### TASK ITEM
The answer is the first line of the listing and every line after it through the one containing "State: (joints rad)", exact, with pictures removed.
....
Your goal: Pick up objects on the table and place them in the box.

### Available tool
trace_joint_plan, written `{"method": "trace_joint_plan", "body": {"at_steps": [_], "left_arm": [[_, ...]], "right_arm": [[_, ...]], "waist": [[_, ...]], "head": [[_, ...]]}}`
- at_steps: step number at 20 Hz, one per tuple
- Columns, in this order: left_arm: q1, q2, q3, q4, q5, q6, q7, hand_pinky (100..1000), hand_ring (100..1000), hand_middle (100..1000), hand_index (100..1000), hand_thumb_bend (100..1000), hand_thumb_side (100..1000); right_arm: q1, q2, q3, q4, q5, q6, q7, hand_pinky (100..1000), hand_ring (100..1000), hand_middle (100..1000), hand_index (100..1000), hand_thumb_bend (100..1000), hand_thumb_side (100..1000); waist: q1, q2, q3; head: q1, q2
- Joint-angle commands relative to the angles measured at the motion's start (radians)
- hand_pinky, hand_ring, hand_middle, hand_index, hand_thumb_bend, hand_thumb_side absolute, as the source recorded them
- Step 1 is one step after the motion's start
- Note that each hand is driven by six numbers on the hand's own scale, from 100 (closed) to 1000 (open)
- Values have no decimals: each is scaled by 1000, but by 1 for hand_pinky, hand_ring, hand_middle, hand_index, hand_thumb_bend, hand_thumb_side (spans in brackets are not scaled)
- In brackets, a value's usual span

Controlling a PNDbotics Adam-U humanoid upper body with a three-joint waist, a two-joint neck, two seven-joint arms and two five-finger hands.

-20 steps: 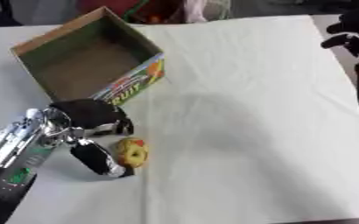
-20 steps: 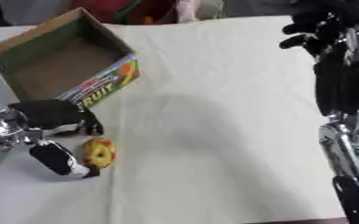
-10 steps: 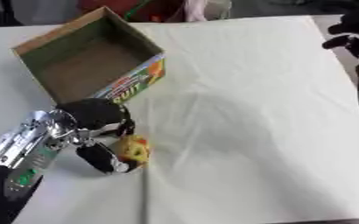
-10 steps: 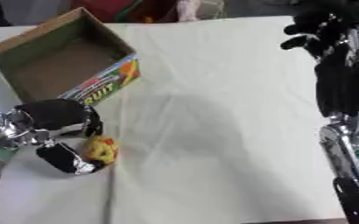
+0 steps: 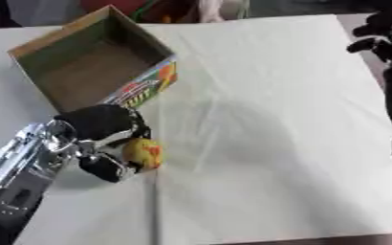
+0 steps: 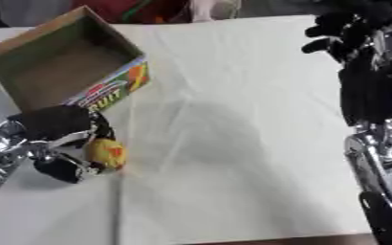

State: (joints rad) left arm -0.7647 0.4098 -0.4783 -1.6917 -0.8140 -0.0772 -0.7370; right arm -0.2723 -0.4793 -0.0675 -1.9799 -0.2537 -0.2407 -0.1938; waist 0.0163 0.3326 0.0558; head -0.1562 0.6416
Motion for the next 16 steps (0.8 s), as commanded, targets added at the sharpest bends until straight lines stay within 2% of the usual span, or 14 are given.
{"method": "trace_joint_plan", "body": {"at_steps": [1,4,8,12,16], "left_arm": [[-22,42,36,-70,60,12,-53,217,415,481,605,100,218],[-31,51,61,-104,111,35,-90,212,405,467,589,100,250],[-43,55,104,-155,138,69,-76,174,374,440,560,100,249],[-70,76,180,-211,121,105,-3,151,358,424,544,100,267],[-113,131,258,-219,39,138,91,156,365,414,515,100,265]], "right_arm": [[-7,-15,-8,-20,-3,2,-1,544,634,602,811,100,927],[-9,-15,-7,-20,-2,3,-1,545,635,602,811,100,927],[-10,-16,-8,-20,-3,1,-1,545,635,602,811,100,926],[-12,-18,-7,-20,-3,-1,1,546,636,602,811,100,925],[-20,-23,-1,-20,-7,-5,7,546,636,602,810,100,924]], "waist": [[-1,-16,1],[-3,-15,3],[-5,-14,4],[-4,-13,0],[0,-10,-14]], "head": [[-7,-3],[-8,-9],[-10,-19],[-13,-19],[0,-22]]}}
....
### WRITTEN ANSWER
Your goal: Pick up objects on the table and place them in the box.

### Available tool
trace_joint_plan, written `{"method": "trace_joint_plan", "body": {"at_steps": [_], "left_arm": [[_, ...]], "right_arm": [[_, ...]], "waist": [[_, ...]], "head": [[_, ...]]}}`
- at_steps: step number at 20 Hz, one per tuple
- Columns, in this order: left_arm: q1, q2, q3, q4, q5, q6, q7, hand_pinky (100..1000), hand_ring (100..1000), hand_middle (100..1000), hand_index (100..1000), hand_thumb_bend (100..1000), hand_thumb_side (100..1000); right_arm: q1, q2, q3, q4, q5, q6, q7, hand_pinky (100..1000), hand_ring (100..1000), hand_middle (100..1000), hand_index (100..1000), hand_thumb_bend (100..1000), hand_thumb_side (100..1000); waist: q1, q2, q3; head: q1, q2
- Joint-angle commands relative to the angles measured at the motion's start (radians)
- hand_pinky, hand_ring, hand_middle, hand_index, hand_thumb_bend, hand_thumb_side absolute, as the source recorded them
- Step 1 is one step after the motion's start
- Note that each hand is driven by six numbers on the hand's own scale, from 100 (closed) to 1000 (open)
- Values have no decimals: each is scaled by 1000, but by 1 for hand_pinky, hand_ring, hand_middle, hand_index, hand_thumb_bend, hand_thumb_side (spans in brackets are not scaled)
- In brackets, a value's usual span

Controlling a PNDbotics Adam-U humanoid upper body with a three-joint waist, a two-joint neck, two seven-joint arms and two five-finger hands.

-20 steps: 
-20 steps: 
-10 steps: 
-10 steps: 
+0 steps: 
+0 steps: 

State: (joints rad) left arm -0.7647 0.4098 -0.4783 -1.6917 -0.8140 -0.0772 -0.7370; right arm -0.2723 -0.4793 -0.0675 -1.9799 -0.2537 -0.2407 -0.1938; waist 0.0163 0.3326 0.0558; head -0.1562 0.6416

For this exercise, the answer is now complete.